Pros and Cons of LLP vs Pvt Ltd

Pros and Cons of LLP vs Pvt Ltd: Comparing Two Preferable Business Entities

in Business

Choosing the right business entity is among the fundamental lawful selection taken by an entrepreneur while initiating a new business. With the exhibition of the LLP act and the companies act, 2013, decision-making of the business entities has become easier. 

The promoter or entrepreneur must understand the business element’s nuts and bolts and choose the right one prior to starting up with company incorporation in India. And it is also vital to carry out the company incorporation process in India. It can be done under the MCA with required documents and compliances. In this blog, we will look into those elements of LLP compared to a private limited (Pvt) company.

Registration.

  • LLP – limited liability partnership can be registered with the ministry of corporate affairs under the limited liability partnership act, 2008.
  • Private limited company – it can be registered with the ministry of corporate affairs under the companies’ act, 2013.

Entity’s name.

  • LLP – the name chosen by the founders of the company has to be approved by the registrar of the company (RoC). The proposed name for approval must not be identical to the existing LLPs and companies or identical to a trademark or a brand name. It has to be sui generis and should be easily differentiated from other companies and LLPs. The business’s name would end with the words ‘LLP’ or ‘limited liability partnership.’
  • Private limited company – the selection of name and its approval process is identical for the LLP and Pvt company. The business’s name would end with the words’ private limited’.

Entity’s legal status.

  • LLP – it is a separate legal entity incorporated under the LLP Act, 2008. The one partner of the LLP will not be liable for the other partners’ acts if they do something without his/her consent. For instance, if A partner borrows money in the LLP’s name without the B and C’s knowledge or consent, who are the partners, then B and C will not be liable to pay the due amount.
  • Private limited company – it is a separate legal entity as well incorporated under the companies’ act, 2013. The shareholders and the Pvt company’s directors will not be personally liable for the company’s liabilities.
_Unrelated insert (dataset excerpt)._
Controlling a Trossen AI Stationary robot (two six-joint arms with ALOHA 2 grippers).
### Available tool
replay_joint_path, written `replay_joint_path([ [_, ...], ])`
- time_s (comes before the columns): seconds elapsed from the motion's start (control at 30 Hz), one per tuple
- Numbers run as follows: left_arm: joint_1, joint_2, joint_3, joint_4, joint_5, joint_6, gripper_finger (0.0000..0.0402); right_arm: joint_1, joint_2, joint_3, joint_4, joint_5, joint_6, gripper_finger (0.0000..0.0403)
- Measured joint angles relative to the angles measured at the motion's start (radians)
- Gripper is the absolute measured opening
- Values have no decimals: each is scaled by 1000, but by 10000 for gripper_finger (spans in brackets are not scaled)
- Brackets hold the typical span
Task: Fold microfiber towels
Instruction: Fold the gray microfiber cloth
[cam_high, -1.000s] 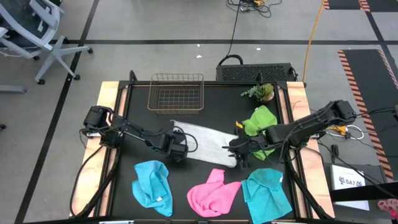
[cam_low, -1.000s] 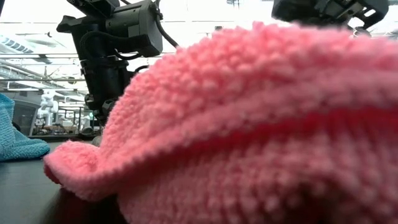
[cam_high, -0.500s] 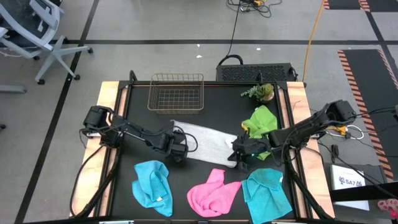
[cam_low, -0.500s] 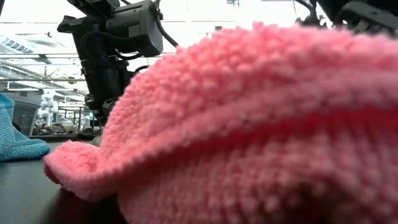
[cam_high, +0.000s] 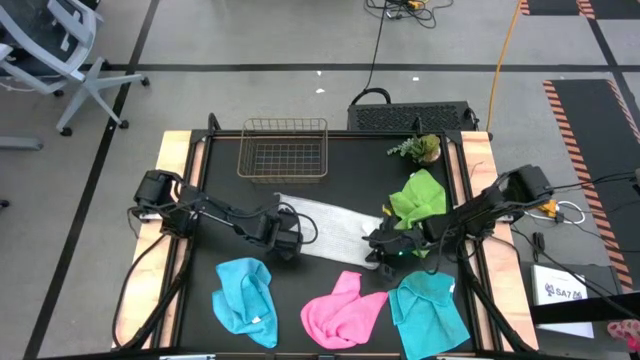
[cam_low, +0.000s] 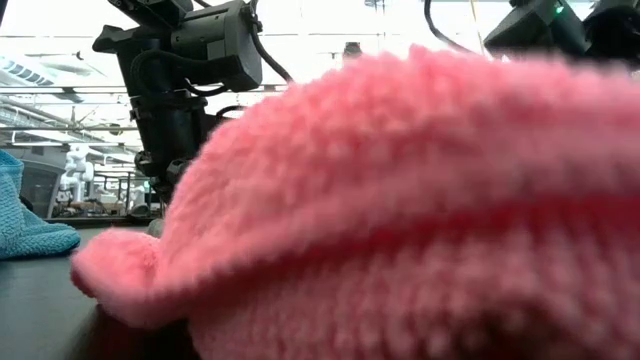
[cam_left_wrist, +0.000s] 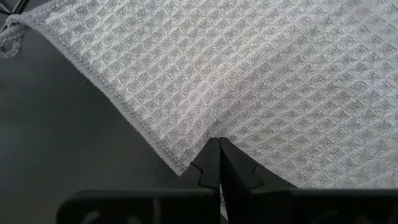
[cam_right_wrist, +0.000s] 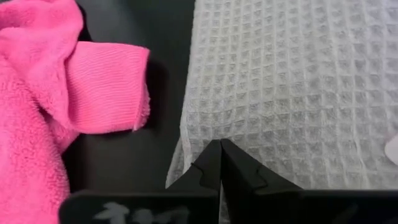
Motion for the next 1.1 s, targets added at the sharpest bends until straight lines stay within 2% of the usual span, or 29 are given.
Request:
replay_joint_path([
  [0.27, -25, 0, -1, 54, 32, -69, 4, -67, -27, 0, -85, 26, -171, 0],
  [0.47, -71, 0, 0, 62, 33, -105, 3, -135, -85, -1, -171, 24, -242, 0],
  [0.7, -83, 0, 0, 51, 18, -101, 4, -152, -233, -2, -182, -109, -135, 0],
  [0.9, -77, 0, 0, 50, 13, -88, 4, -127, -348, -2, -202, -109, -56, 2],
  [1.1, -75, 0, 0, 49, 5, -28, 12, -86, -336, -2, -275, -105, -52, 40],
])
Liabilities on the members.

  • LLP – in LLP, partners will have limited liability and will be liable only to the extent of their contribution to the entity.
  • Private limited company – investors will have limited liability and will be liable only to the extent of their share capital in the entity.

Minimal strength of the members.

  • LLP – it requires at least two people for initiation.
  • Private limited company – it requires two people to initiate the Pvt company.

The maximum strength of the members.

  • LLP – it can have limitless numbers of partners in the entity.
  • Private limited company – it can only have up to 200 shareholders in the entity.

Foreign ownership.

  • LLP – foreign companies and foreign nationals can invest into an LLP with prior approval from the FIPB (foreign investment promotion board) and the RBI.
  • Private limited company – foreign companies and foreign nationals can invest in a Pvt company under the approval route or automatic route.

Transferability.

  • LLP – ownership can be transferred in the LLP.
  • Private limited company – ownership in the Pvt company can be transferred through the share transfer.

Survivability or existence.

  • LLP – the existence of the LLP does not rely on the partners. It can be dissolved wilfully or through a company law board’s order.
  • Pvt company – the private limited company’s existence does not rely on the directors or the shareholders. It can be dissolved wilfully or by regulatory authorities.

Taxation.

  • LLP – profits of the business with LLP registration will be taxed at thirty percent plus surcharge and cess as applicable. DDT (dividend distribution tax) will not be applied to LLPs.
  • Private limited company – companies whose turnover is not more than Rs. 250 crores will be taxed at 25% plus cess and companies whose turnover exceeds Rs. 250 crores will be taxed at thirty percent plus cess. DDT will be applicable while distributing the dividend.

Annual statutory meetings.

  • LLP – there is no requirement to conduct such meetings.
  • Private limited company – it should convene a minimal four board meetings in a financial year and one general meeting in a financial year.

Annual submission.

  • LLP – it should submit form 8, form 11 with MCA annually within stipulated time and date under the law.
  • Pvt company – it should record annual returns and annual accounts with RoC every year.

Cost of registration.

  • LLP – the cost of LLP registration is minimal that can be accessed on the website.
  • Pvt company – the cost of a private limited company is minimal and can be accessed on the website.